*Task to complete*: Look through the entries below and count the lines that contain "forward". Reply with that number only.

[Stored dataset items]
□ □ □ □ □
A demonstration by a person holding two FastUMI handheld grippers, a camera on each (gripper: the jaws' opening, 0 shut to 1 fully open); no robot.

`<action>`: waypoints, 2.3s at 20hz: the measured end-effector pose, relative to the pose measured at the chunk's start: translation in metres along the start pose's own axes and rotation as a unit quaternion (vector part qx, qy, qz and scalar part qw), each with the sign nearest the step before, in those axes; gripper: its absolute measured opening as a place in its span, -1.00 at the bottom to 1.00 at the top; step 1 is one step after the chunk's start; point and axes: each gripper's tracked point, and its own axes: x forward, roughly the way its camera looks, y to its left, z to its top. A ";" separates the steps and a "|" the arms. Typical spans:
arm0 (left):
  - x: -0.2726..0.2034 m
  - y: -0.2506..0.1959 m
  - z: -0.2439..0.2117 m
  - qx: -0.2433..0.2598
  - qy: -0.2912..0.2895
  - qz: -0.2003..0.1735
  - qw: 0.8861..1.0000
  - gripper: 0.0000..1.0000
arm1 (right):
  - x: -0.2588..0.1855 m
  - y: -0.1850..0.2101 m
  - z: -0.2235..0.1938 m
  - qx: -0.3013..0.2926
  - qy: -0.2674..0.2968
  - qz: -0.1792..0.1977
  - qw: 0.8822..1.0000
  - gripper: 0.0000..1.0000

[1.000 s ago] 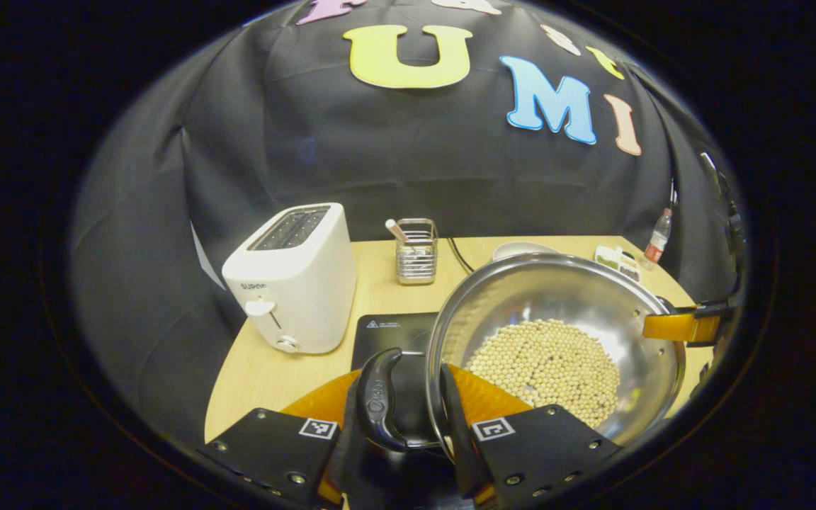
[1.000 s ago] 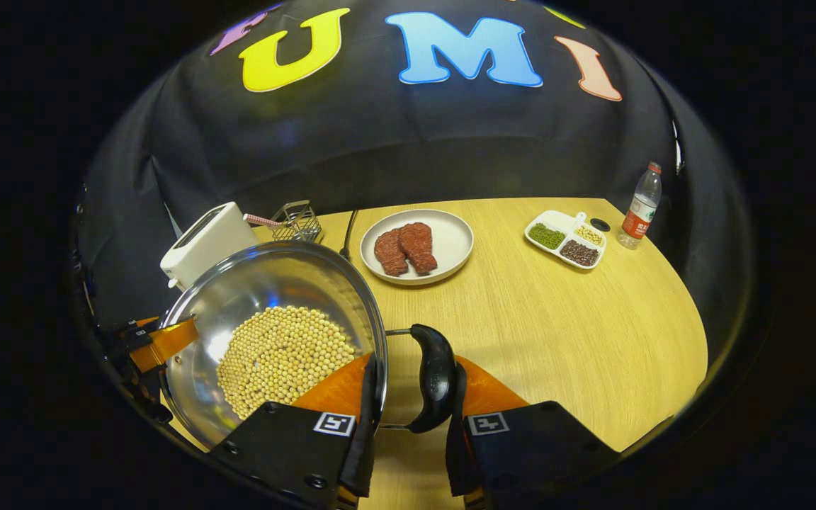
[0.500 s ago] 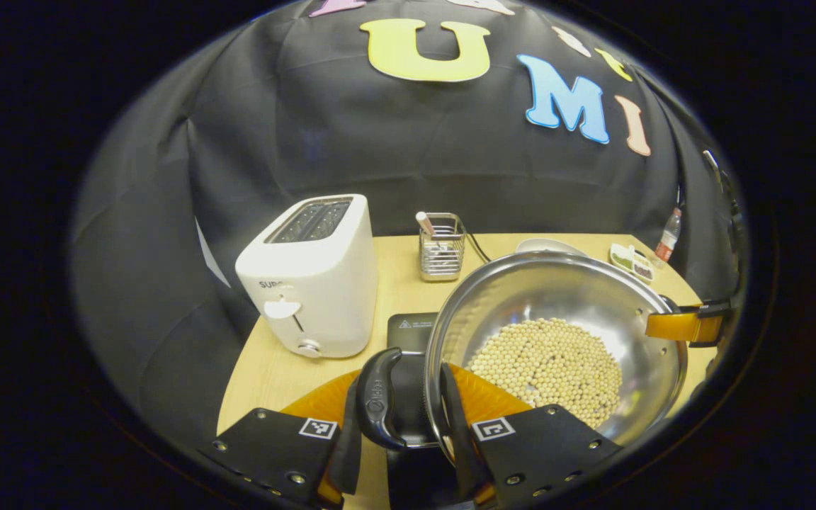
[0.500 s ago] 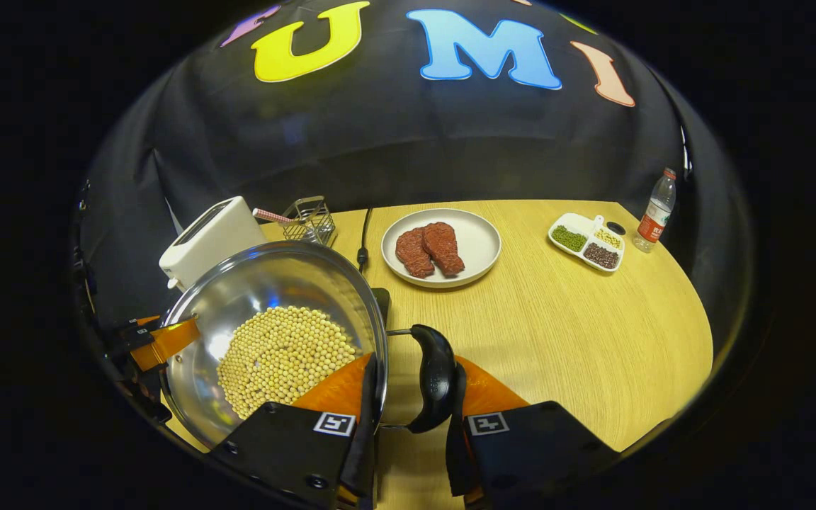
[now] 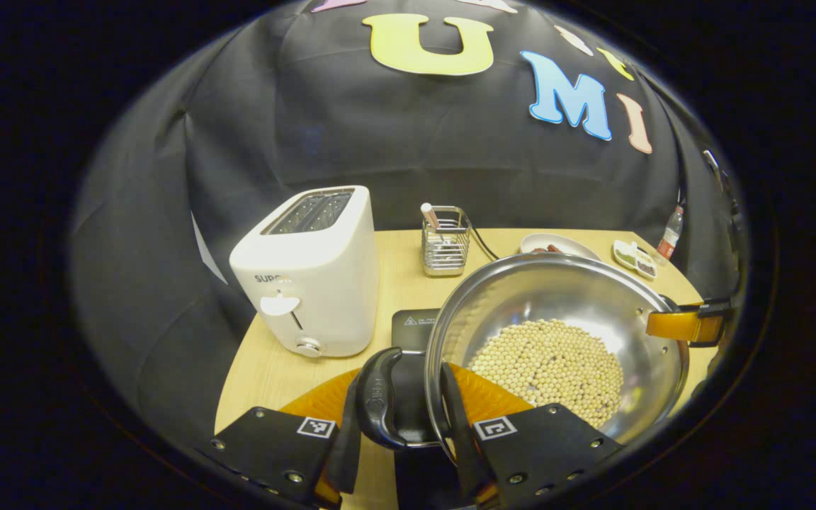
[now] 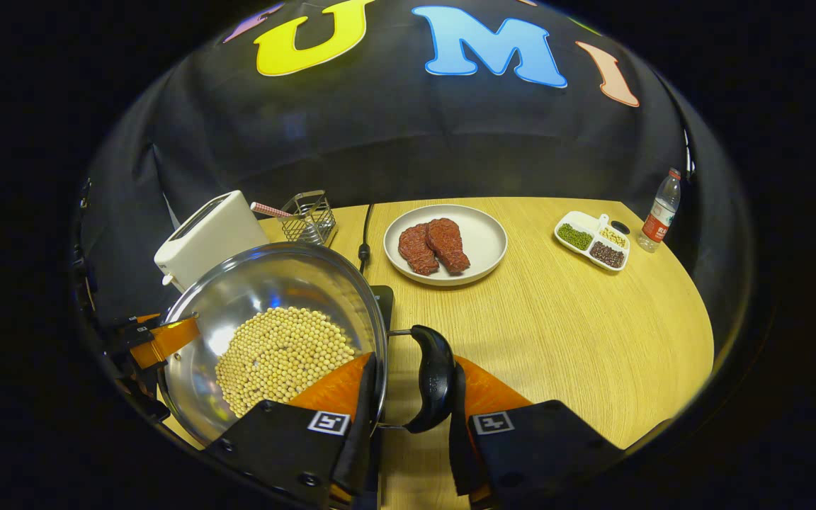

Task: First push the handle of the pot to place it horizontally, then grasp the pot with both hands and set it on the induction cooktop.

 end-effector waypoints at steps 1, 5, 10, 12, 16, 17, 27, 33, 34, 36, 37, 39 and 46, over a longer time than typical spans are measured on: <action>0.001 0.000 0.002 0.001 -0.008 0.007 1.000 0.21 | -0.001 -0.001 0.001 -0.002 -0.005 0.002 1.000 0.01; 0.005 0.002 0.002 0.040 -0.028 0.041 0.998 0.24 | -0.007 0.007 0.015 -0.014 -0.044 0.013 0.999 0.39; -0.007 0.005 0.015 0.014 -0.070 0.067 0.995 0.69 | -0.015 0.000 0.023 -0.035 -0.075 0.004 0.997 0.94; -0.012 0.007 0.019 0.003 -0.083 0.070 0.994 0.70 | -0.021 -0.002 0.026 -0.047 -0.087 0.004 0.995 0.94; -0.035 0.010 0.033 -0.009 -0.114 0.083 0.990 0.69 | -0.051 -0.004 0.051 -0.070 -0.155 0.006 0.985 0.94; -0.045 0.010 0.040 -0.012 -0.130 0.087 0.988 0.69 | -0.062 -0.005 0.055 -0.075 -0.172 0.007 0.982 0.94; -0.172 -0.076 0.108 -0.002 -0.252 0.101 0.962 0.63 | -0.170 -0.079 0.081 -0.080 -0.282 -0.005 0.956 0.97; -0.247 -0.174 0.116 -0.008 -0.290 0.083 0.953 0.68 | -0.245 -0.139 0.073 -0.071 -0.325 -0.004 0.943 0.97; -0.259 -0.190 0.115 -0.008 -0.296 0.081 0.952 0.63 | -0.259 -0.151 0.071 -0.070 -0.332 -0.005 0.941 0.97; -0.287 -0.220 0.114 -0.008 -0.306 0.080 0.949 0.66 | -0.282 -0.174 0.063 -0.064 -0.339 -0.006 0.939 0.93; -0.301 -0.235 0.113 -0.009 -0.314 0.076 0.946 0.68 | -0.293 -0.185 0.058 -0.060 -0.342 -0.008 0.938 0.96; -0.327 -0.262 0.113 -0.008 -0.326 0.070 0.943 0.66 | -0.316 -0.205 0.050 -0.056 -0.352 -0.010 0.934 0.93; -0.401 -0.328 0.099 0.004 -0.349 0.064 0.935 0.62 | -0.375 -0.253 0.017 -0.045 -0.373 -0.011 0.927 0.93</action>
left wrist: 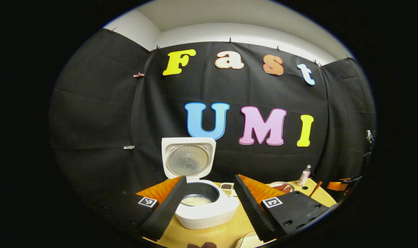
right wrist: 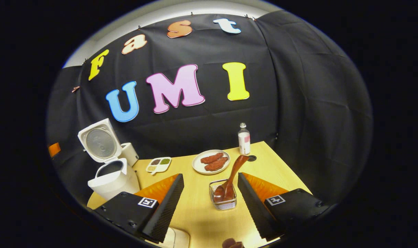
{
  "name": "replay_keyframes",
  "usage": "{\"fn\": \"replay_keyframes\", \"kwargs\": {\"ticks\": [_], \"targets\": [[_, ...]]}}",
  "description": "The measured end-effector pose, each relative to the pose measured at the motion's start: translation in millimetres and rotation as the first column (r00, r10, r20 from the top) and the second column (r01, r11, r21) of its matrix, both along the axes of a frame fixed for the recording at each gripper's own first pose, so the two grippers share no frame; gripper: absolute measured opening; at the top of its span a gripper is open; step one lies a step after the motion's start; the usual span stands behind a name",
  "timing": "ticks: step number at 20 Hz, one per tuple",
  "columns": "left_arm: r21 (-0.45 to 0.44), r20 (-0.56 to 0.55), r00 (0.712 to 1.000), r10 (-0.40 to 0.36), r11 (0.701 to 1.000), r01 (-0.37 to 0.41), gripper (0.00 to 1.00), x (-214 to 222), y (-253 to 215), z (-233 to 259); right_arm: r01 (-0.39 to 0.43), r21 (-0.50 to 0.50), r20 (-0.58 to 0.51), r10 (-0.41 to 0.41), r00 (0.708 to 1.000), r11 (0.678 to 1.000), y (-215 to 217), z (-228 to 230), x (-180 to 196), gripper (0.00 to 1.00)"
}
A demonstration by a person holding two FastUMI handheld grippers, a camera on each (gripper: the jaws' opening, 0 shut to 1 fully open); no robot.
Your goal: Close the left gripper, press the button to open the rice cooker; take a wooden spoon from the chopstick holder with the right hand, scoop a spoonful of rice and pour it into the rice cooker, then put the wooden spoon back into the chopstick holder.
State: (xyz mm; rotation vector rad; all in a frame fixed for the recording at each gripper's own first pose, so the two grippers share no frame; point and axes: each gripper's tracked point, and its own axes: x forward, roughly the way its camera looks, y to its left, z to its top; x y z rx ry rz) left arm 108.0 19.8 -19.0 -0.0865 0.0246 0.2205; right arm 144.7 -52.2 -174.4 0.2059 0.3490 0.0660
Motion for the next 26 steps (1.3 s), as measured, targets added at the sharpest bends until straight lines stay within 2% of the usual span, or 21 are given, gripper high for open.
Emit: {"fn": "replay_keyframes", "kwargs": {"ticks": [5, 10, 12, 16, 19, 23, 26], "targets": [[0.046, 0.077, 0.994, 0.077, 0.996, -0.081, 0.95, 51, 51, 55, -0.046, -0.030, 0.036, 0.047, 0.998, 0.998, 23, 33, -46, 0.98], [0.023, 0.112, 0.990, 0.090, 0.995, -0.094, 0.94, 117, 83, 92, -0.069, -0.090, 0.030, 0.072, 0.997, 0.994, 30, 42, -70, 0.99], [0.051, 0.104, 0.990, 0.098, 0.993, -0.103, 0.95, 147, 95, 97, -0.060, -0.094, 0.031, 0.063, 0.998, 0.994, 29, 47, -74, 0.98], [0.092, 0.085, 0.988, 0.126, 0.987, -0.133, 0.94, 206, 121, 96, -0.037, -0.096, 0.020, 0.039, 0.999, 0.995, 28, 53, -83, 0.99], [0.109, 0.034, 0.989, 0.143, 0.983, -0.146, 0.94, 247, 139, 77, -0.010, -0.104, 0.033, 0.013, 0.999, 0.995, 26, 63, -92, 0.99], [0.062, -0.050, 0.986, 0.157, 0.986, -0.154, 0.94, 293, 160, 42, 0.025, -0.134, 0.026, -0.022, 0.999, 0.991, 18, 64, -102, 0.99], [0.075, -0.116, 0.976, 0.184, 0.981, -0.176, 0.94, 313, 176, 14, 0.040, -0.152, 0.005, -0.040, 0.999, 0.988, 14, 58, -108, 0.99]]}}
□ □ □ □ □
*Answer section*: 2